To do ▸
Copy all of the data that follows without altering a word.

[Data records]
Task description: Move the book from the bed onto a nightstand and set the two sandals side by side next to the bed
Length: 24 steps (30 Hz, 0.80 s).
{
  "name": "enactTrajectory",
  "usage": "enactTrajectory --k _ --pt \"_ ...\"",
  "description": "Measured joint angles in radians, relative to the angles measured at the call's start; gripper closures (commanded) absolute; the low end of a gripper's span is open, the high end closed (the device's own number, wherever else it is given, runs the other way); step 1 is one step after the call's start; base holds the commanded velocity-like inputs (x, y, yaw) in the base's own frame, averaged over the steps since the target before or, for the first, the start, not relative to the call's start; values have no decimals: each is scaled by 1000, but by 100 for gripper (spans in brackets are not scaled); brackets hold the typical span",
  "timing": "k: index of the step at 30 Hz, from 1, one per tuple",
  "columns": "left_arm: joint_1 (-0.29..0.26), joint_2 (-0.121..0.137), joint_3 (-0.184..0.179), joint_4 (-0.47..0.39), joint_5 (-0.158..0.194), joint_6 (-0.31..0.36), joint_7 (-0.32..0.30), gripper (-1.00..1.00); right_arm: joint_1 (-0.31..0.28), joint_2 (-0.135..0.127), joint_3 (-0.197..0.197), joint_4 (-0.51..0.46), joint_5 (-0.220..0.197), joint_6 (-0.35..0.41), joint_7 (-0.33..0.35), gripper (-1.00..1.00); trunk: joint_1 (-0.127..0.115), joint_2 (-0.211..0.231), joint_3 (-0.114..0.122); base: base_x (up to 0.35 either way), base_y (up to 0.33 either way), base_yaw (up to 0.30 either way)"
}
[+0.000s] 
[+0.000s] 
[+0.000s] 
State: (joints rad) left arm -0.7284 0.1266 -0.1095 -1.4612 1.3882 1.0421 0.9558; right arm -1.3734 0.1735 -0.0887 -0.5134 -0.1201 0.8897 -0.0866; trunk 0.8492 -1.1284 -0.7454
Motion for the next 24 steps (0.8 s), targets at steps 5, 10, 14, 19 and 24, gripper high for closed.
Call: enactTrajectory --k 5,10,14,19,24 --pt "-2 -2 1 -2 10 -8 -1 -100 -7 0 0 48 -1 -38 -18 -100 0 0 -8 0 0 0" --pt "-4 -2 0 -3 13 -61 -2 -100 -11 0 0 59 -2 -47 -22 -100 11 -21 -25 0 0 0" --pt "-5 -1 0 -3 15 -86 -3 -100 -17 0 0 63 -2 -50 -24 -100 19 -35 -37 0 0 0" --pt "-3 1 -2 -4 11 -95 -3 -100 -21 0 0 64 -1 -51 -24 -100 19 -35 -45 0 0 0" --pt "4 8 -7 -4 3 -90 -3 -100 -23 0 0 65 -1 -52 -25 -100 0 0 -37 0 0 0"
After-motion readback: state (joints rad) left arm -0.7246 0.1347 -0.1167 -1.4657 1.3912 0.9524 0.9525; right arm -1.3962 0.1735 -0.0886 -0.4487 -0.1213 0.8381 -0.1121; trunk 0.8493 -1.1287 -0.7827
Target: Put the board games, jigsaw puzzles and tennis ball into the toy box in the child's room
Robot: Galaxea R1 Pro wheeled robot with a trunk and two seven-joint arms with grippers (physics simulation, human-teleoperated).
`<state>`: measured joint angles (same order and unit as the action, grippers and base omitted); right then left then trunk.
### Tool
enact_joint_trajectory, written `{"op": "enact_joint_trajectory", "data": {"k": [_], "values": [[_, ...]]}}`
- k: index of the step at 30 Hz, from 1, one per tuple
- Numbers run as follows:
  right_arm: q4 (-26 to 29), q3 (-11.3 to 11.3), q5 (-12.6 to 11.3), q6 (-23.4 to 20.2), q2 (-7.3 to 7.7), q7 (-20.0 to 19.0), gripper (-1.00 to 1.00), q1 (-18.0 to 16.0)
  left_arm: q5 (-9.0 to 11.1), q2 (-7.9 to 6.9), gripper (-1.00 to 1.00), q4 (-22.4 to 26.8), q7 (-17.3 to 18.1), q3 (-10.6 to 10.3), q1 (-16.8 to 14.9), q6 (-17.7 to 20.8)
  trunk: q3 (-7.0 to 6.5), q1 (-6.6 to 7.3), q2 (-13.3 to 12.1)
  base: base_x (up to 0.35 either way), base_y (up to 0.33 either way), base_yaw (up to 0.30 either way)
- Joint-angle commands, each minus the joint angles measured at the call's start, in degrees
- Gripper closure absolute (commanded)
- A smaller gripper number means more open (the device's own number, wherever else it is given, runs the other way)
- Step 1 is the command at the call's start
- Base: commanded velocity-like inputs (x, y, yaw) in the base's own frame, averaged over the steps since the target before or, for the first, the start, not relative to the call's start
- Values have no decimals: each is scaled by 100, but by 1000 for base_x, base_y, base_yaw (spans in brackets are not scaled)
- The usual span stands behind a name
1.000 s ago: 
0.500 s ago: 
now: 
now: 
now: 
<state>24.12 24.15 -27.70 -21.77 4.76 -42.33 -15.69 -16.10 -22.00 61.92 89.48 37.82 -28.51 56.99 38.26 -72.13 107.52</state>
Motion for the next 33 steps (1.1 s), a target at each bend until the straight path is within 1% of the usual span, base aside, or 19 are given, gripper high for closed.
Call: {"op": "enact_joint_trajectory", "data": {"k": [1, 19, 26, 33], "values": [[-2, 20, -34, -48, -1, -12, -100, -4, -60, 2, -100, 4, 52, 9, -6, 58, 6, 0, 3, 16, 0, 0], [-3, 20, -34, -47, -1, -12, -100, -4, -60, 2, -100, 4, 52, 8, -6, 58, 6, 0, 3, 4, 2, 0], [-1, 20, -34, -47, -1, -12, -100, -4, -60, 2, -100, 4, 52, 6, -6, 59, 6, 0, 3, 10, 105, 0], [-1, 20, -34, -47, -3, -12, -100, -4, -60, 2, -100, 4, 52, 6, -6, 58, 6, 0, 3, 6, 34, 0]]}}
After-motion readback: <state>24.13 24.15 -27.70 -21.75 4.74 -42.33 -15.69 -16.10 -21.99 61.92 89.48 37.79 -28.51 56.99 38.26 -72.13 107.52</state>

Your response ▸
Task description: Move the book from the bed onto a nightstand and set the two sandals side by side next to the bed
Length: 24 steps (30 Hz, 0.80 s).
{
  "name": "enactTrajectory",
  "usage": "enactTrajectory --k _ --pt \"_ ...\"",
  "description": "Measured joint angles in radians, relative to the angles measured at the call's start; gripper closures (commanded) absolute; the low end of a gripper's span is open, the high end closed (the device's own number, wherever else it is given, runs the other way); step 1 is one step after the call's start; base holds the commanded velocity-like inputs (x, y, yaw) in the base's own frame, averaged over the steps since the target before or, for the first, the start, not relative to the call's start; values have no decimals: each is scaled by 1000, but by 100 for gripper (spans in brackets are not scaled); brackets hold the typical span",
  "timing": "k: index of the step at 30 Hz, from 1, one per tuple",
  "columns": "left_arm: joint_1 (-0.29..0.26), joint_2 (-0.121..0.137), joint_3 (-0.184..0.179), joint_4 (-0.47..0.39), joint_5 (-0.158..0.194), joint_6 (-0.31..0.36), joint_7 (-0.32..0.30), gripper (-1.00..1.00); right_arm: joint_1 (-0.31..0.28), joint_2 (-0.135..0.127), joint_3 (-0.197..0.197), joint_4 (-0.51..0.46), joint_5 (-0.220..0.197), joint_6 (-0.35..0.41), joint_7 (-0.33..0.35), gripper (-1.00..1.00); trunk: joint_1 (-0.127..0.115), joint_2 (-0.211..0.231), joint_3 (-0.114..0.122); base: base_x (up to 0.35 either way), base_y (up to 0.33 either way), base_yaw (up to 0.30 either way)"
}
[+0.000s] 
[+0.000s] 
[+0.000s] 
State: (joints rad) left arm -0.7284 0.1266 -0.1095 -1.4612 1.3882 1.0421 0.9558; right arm -1.3734 0.1735 -0.0887 -0.5134 -0.1201 0.8897 -0.0866; trunk 0.8492 -1.1284 -0.7454
Motion for the next 24 steps (0.8 s), targets at steps 5, 10, 14, 19 and 24, gripper high for closed.
Call: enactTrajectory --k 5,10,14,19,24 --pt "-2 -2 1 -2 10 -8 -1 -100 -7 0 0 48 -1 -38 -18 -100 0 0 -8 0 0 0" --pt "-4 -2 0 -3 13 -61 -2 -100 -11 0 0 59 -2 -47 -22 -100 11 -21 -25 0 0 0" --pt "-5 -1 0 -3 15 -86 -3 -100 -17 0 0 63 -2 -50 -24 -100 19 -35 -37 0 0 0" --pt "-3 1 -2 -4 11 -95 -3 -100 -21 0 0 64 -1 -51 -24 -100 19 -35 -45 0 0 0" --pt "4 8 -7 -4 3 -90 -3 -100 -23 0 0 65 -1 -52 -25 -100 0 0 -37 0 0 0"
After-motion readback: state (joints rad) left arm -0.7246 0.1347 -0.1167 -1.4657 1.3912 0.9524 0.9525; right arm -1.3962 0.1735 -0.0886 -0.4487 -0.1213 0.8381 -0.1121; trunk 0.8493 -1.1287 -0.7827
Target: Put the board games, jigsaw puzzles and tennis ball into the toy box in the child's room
Robot: Galaxea R1 Pro wheeled robot with a trunk and two seven-joint arms with grippers (physics simulation, human-teleoperated).
`<state>`: measured joint angles (same order and unit as the action, grippers and base omitted); right then left then trunk.
### Tool
enact_joint_trajectory, written `{"op": "enact_joint_trajectory", "data": {"k": [_], "values": [[_, ...]]}}`
- k: index of the step at 30 Hz, from 1, one per tuple
- Numbers run as follows:
  right_arm: q4 (-26 to 29), q3 (-11.3 to 11.3), q5 (-12.6 to 11.3), q6 (-23.4 to 20.2), q2 (-7.3 to 7.7), q7 (-20.0 to 19.0), gripper (-1.00 to 1.00), q1 (-18.0 to 16.0)
  left_arm: q5 (-9.0 to 11.1), q2 (-7.9 to 6.9), gripper (-1.00 to 1.00), q4 (-22.4 to 26.8), q7 (-17.3 to 18.1), q3 (-10.6 to 10.3), q1 (-16.8 to 14.9), q6 (-17.7 to 20.8)
  trunk: q3 (-7.0 to 6.5), q1 (-6.6 to 7.3), q2 (-13.3 to 12.1)
  base: base_x (up to 0.35 either way), base_y (up to 0.33 either way), base_yaw (up to 0.30 either way)
- Joint-angle commands, each minus the joint angles measured at the call's start, in degrees
- Gripper closure absolute (commanded)
- A smaller gripper number means more open (the device's own number, wherever else it is given, runs the other way)
- Step 1 is the command at the call's start
- Base: commanded velocity-like inputs (x, y, yaw) in the base's own frame, averaged over the steps since the target before or, for the first, the start, not relative to the call's start
- Values have no decimals: each is scaled by 100, but by 1000 for base_x, base_y, base_yaw (spans in brackets are not scaled)
- The usual span stands behind a name
1.000 s ago: 
0.500 s ago: 
now: 
now: 
now: 
<state>24.12 24.15 -27.70 -21.77 4.76 -42.33 -15.69 -16.10 -22.00 61.92 89.48 37.82 -28.51 56.99 38.26 -72.13 107.52</state>
Motion for the next 33 steps (1.1 s), a target at each bend until the straight path is within 1% of the usual span, base aside, or 19 are given, gripper high for closed.
Call: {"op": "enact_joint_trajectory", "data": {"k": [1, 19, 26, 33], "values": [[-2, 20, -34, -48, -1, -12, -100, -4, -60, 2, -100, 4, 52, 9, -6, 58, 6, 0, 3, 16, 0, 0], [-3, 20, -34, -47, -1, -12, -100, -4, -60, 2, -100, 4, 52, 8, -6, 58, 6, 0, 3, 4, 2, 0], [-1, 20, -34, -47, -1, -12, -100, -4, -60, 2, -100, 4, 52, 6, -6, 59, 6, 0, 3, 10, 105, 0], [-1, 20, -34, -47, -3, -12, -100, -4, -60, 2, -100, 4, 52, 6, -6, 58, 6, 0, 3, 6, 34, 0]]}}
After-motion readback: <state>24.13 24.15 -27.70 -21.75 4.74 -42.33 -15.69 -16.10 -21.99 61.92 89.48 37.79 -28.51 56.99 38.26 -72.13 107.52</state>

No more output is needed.